*The task*:
Send back all of the records, each one exactly as written.
⟨
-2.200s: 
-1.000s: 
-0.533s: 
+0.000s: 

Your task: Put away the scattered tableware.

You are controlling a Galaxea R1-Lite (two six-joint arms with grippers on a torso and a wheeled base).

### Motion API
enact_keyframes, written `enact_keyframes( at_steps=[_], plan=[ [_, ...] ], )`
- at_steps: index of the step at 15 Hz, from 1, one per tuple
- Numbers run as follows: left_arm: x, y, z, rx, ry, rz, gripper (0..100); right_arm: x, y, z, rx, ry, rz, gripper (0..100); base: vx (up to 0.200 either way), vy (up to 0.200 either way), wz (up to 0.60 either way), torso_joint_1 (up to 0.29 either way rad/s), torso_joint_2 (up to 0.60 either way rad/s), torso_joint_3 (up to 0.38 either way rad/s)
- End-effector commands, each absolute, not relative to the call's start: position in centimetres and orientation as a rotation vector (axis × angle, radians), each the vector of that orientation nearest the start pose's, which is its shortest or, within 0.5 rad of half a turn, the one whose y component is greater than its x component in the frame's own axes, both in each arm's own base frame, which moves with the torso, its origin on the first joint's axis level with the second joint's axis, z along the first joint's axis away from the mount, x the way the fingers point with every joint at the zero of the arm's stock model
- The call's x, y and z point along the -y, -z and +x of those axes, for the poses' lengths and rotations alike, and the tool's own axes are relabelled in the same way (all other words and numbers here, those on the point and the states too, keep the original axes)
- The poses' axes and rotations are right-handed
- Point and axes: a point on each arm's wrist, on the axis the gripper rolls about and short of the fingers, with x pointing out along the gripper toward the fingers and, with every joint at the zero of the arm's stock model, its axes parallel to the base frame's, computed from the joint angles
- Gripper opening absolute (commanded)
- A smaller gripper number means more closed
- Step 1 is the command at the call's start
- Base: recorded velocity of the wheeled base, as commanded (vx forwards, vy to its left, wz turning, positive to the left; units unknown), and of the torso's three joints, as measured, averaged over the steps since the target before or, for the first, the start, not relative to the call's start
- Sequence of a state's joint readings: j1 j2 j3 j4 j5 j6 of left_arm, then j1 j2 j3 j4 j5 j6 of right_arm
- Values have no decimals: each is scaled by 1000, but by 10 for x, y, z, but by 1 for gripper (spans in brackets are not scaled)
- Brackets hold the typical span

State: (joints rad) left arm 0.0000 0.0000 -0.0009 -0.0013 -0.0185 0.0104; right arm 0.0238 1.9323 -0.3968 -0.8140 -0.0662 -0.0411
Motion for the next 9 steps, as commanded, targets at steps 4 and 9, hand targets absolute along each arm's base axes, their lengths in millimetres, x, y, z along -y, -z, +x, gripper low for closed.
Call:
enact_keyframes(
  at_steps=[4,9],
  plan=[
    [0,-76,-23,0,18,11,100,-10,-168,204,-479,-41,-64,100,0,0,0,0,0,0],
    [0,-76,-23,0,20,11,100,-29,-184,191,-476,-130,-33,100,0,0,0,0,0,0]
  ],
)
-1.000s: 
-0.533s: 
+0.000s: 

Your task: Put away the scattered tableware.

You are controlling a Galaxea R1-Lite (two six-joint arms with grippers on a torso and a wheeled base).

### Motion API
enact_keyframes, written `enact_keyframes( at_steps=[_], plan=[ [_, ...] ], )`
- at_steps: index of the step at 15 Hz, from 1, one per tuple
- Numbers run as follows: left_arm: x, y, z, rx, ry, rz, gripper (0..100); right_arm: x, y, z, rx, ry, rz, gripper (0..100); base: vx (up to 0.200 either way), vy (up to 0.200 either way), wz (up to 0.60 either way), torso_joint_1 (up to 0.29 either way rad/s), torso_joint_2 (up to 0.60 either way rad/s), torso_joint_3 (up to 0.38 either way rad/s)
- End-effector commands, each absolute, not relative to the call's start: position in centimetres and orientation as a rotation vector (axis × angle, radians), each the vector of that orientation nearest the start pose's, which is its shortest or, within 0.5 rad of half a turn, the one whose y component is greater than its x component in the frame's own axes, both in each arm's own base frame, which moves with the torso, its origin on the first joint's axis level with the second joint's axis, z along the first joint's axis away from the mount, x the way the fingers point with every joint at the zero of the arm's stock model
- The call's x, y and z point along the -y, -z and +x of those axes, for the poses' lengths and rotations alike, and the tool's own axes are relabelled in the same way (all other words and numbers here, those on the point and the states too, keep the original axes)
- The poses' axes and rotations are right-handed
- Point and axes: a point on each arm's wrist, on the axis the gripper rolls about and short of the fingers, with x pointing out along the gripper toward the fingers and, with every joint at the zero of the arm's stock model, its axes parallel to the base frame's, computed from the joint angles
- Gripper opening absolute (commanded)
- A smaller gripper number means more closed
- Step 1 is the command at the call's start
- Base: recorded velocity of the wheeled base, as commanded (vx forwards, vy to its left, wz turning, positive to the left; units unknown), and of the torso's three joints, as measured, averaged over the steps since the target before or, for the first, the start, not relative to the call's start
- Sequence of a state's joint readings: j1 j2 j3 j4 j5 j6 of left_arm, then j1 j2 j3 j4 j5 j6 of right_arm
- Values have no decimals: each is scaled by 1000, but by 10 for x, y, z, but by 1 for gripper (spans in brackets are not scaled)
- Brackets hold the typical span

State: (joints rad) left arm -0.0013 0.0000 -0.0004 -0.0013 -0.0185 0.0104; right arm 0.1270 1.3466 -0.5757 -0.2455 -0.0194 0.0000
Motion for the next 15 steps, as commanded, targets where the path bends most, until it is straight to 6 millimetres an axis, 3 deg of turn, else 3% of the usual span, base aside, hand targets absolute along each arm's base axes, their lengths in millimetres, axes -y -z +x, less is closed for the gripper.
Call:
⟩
*Result below*:
-2.200s: 
-1.000s: 
-0.533s: 
+0.000s: 

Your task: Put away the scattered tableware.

You are controlling a Galaxea R1-Lite (two six-joint arms with grippers on a torso and a wheeled base).

### Motion API
enact_keyframes, written `enact_keyframes( at_steps=[_], plan=[ [_, ...] ], )`
- at_steps: index of the step at 15 Hz, from 1, one per tuple
- Numbers run as follows: left_arm: x, y, z, rx, ry, rz, gripper (0..100); right_arm: x, y, z, rx, ry, rz, gripper (0..100); base: vx (up to 0.200 either way), vy (up to 0.200 either way), wz (up to 0.60 either way), torso_joint_1 (up to 0.29 either way rad/s), torso_joint_2 (up to 0.60 either way rad/s), torso_joint_3 (up to 0.38 either way rad/s)
- End-effector commands, each absolute, not relative to the call's start: position in centimetres and orientation as a rotation vector (axis × angle, radians), each the vector of that orientation nearest the start pose's, which is its shortest or, within 0.5 rad of half a turn, the one whose y component is greater than its x component in the frame's own axes, both in each arm's own base frame, which moves with the torso, its origin on the first joint's axis level with the second joint's axis, z along the first joint's axis away from the mount, x the way the fingers point with every joint at the zero of the arm's stock model
- The call's x, y and z point along the -y, -z and +x of those axes, for the poses' lengths and rotations alike, and the tool's own axes are relabelled in the same way (all other words and numbers here, those on the point and the states too, keep the original axes)
- The poses' axes and rotations are right-handed
- Point and axes: a point on each arm's wrist, on the axis the gripper rolls about and short of the fingers, with x pointing out along the gripper toward the fingers and, with every joint at the zero of the arm's stock model, its axes parallel to the base frame's, computed from the joint angles
- Gripper opening absolute (commanded)
- A smaller gripper number means more closed
- Step 1 is the command at the call's start
- Base: recorded velocity of the wheeled base, as commanded (vx forwards, vy to its left, wz turning, positive to the left; units unknown), and of the torso's three joints, as measured, averaged over the steps since the target before or, for the first, the start, not relative to the call's start
- Sequence of a state's joint readings: j1 j2 j3 j4 j5 j6 of left_arm, then j1 j2 j3 j4 j5 j6 of right_arm
- Values have no decimals: each is scaled by 1000, but by 10 for x, y, z, but by 1 for gripper (spans in brackets are not scaled)
- Brackets hold the typical span

State: (joints rad) left arm 0.0000 0.0000 -0.0009 -0.0013 -0.0185 0.0104; right arm 0.0238 1.9323 -0.3968 -0.8140 -0.0662 -0.0411
Motion for the next 9 steps, as commanded, targets at steps 4 and 9, hand targets absolute along each arm's base axes, their lengths in millimetres, x, y, z along -y, -z, +x, gripper low for closed.
Call:
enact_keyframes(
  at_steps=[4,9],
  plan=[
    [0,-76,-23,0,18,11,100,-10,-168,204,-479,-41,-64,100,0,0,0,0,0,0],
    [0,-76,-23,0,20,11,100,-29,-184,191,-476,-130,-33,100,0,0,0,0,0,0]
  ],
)
-1.000s: 
-0.533s: 
+0.000s: 

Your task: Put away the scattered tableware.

You are controlling a Galaxea R1-Lite (two six-joint arms with grippers on a torso and a wheeled base).

### Motion API
enact_keyframes, written `enact_keyframes( at_steps=[_], plan=[ [_, ...] ], )`
- at_steps: index of the step at 15 Hz, from 1, one per tuple
- Numbers run as follows: left_arm: x, y, z, rx, ry, rz, gripper (0..100); right_arm: x, y, z, rx, ry, rz, gripper (0..100); base: vx (up to 0.200 either way), vy (up to 0.200 either way), wz (up to 0.60 either way), torso_joint_1 (up to 0.29 either way rad/s), torso_joint_2 (up to 0.60 either way rad/s), torso_joint_3 (up to 0.38 either way rad/s)
- End-effector commands, each absolute, not relative to the call's start: position in centimetres and orientation as a rotation vector (axis × angle, radians), each the vector of that orientation nearest the start pose's, which is its shortest or, within 0.5 rad of half a turn, the one whose y component is greater than its x component in the frame's own axes, both in each arm's own base frame, which moves with the torso, its origin on the first joint's axis level with the second joint's axis, z along the first joint's axis away from the mount, x the way the fingers point with every joint at the zero of the arm's stock model
- The call's x, y and z point along the -y, -z and +x of those axes, for the poses' lengths and rotations alike, and the tool's own axes are relabelled in the same way (all other words and numbers here, those on the point and the states too, keep the original axes)
- The poses' axes and rotations are right-handed
- Point and axes: a point on each arm's wrist, on the axis the gripper rolls about and short of the fingers, with x pointing out along the gripper toward the fingers and, with every joint at the zero of the arm's stock model, its axes parallel to the base frame's, computed from the joint angles
- Gripper opening absolute (commanded)
- A smaller gripper number means more closed
- Step 1 is the command at the call's start
- Base: recorded velocity of the wheeled base, as commanded (vx forwards, vy to its left, wz turning, positive to the left; units unknown), and of the torso's three joints, as measured, averaged over the steps since the target before or, for the first, the start, not relative to the call's start
- Sequence of a state's joint readings: j1 j2 j3 j4 j5 j6 of left_arm, then j1 j2 j3 j4 j5 j6 of right_arm
- Values have no decimals: each is scaled by 1000, but by 10 for x, y, z, but by 1 for gripper (spans in brackets are not scaled)
- Brackets hold the typical span

State: (joints rad) left arm -0.0013 0.0000 -0.0004 -0.0013 -0.0185 0.0104; right arm 0.1270 1.3466 -0.5757 -0.2455 -0.0194 0.0000
Motion for the next 15 steps, as commanded, targets where the path bends most, until it is straight to 6 millimetres an axis, 3 deg of turn, else 3% of the usual span, base aside, hand targets absolute along each arm's base axes, their lengths in millimetres, axes -y -z +x, less is closed for the gripper.
Call:

No further answer will be given.